> _ACTION ITEM_
Images should not appear in the copy, yet every line of the listing below must be printed exactly.

----------

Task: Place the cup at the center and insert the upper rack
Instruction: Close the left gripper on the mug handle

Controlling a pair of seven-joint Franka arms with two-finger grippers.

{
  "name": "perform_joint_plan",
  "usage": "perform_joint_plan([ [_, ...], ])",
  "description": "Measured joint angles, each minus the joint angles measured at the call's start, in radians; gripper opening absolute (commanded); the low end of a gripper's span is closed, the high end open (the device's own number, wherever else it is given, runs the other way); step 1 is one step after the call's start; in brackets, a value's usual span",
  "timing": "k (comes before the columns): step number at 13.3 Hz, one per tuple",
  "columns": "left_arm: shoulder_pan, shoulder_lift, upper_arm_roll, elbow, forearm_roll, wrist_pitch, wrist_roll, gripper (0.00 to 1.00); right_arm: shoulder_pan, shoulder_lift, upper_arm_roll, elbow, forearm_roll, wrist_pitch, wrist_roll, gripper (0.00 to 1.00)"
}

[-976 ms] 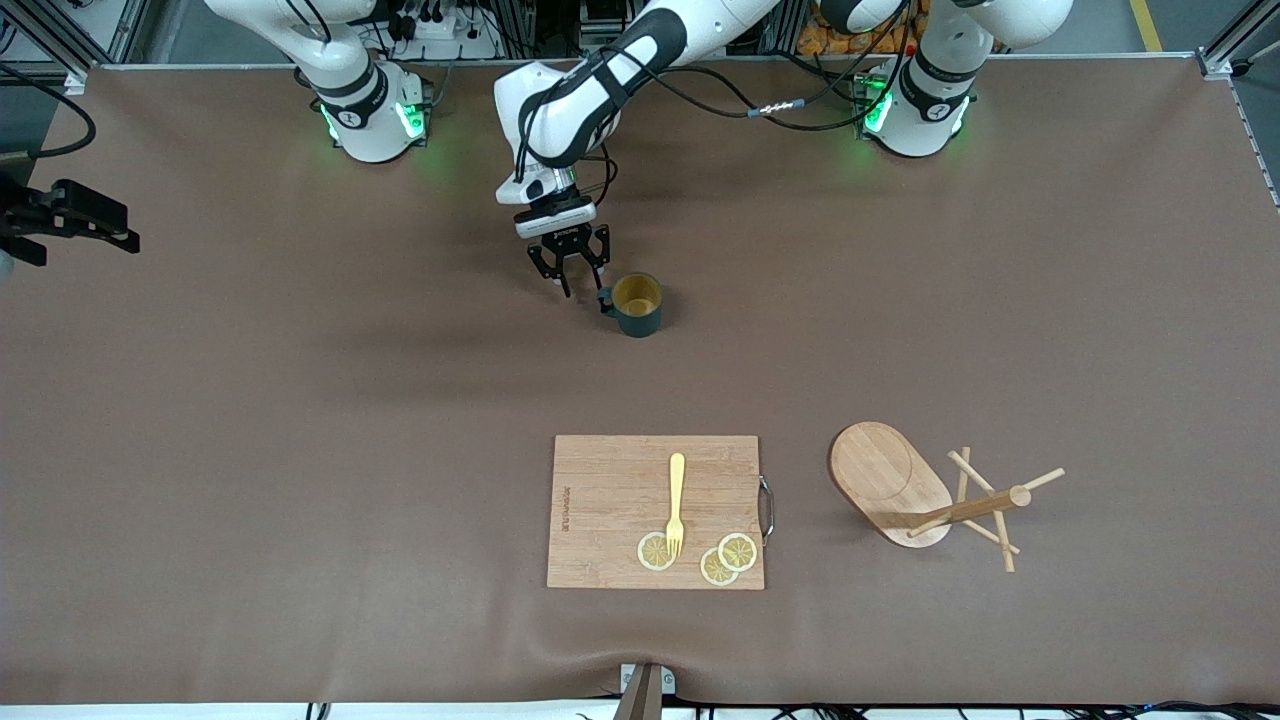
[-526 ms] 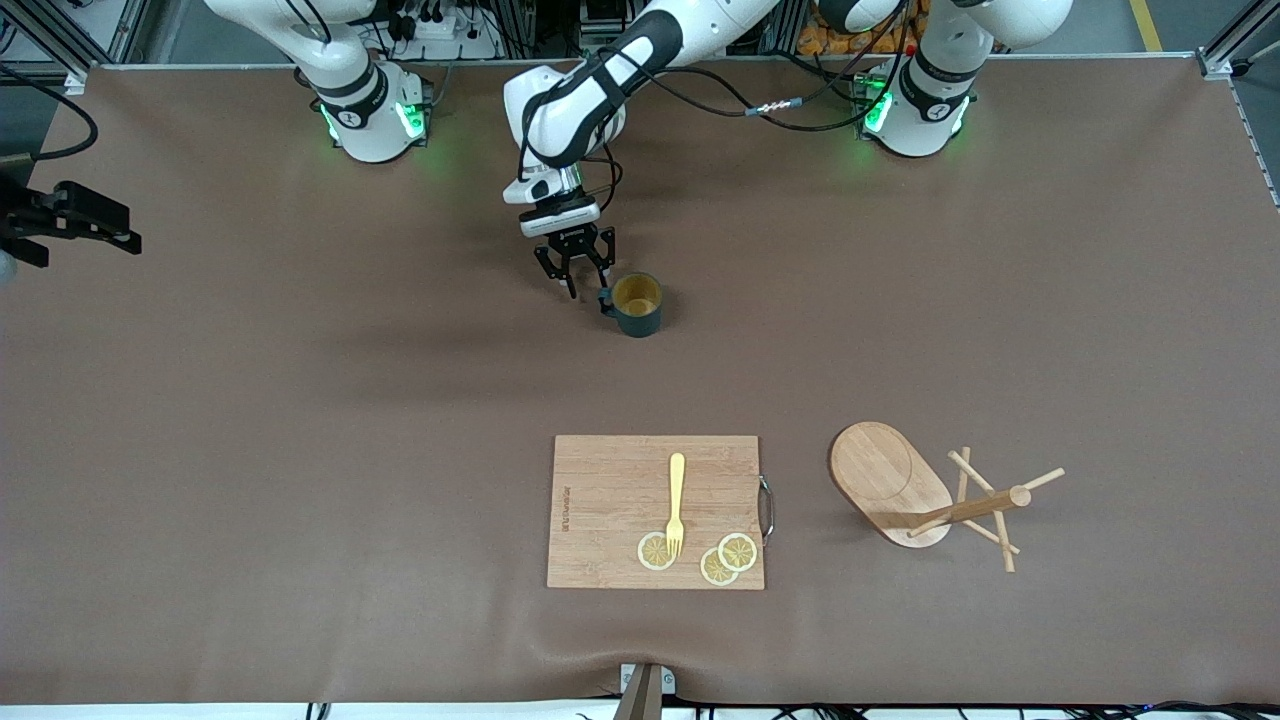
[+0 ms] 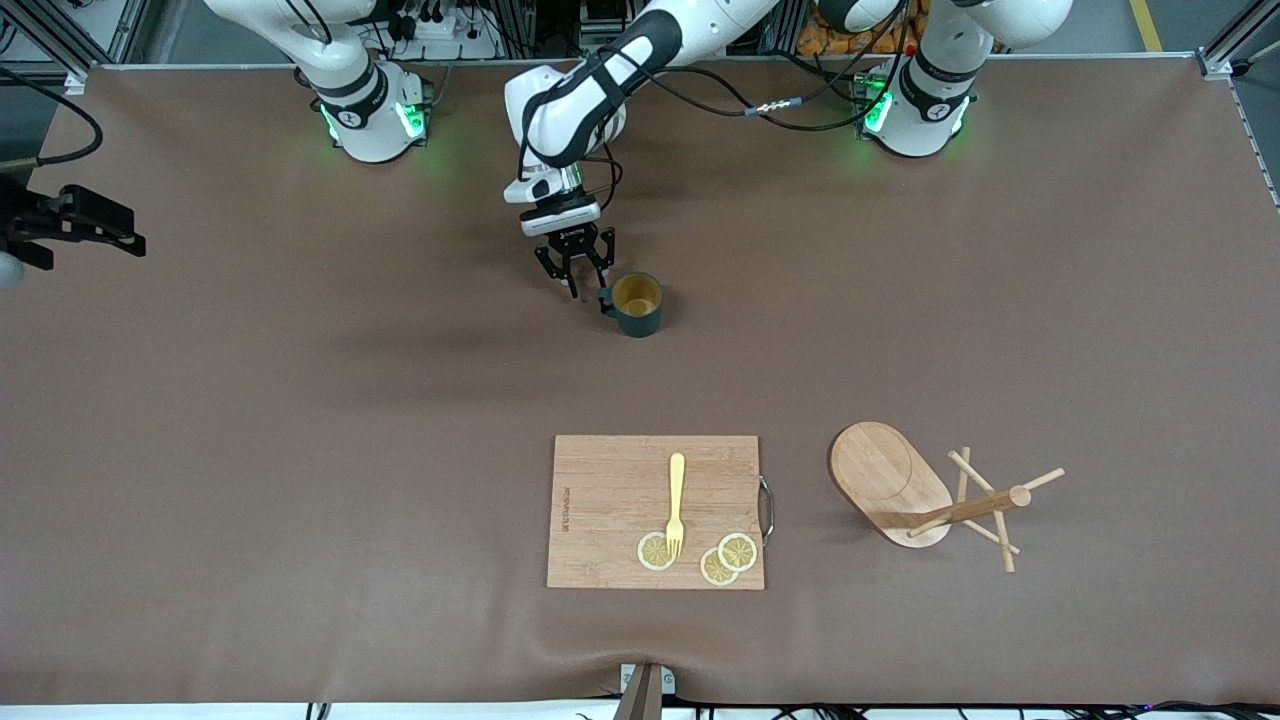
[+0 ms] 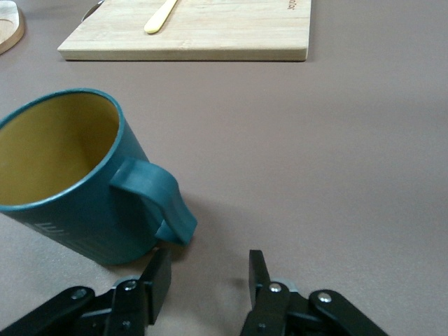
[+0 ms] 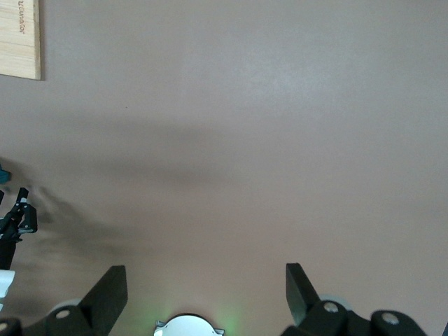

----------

> _SOLUTION BELOW_
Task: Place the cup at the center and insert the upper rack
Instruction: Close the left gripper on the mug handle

Controlling a pair of seven-joint Franka arms with two-finger grippers.

{
  "name": "perform_joint_plan",
  "usage": "perform_joint_plan([ [_, ...], ])",
  "description": "Measured joint angles, each minus the joint angles measured at the call's start, in radians; gripper opening absolute (commanded); the low end of a gripper's span is closed, the high end open (the device's own number, wherever else it is given, runs the other way); step 1 is one step after the call's start; in brackets, a value's usual span",
  "timing": "k (comes before the columns): step number at 13.3 Hz, one per tuple",
  "columns": "left_arm: shoulder_pan, shoulder_lift, upper_arm_roll, elbow, forearm_roll, wrist_pitch, wrist_roll, gripper (0.00 to 1.00); right_arm: shoulder_pan, shoulder_lift, upper_arm_roll, elbow, forearm_roll, wrist_pitch, wrist_roll, gripper (0.00 to 1.00)"
}

[-976 ms] 
[-526 ms] 
[+0 ms] 
[+0 ms] 
[+0 ms] 

That completes the answer to the exercise.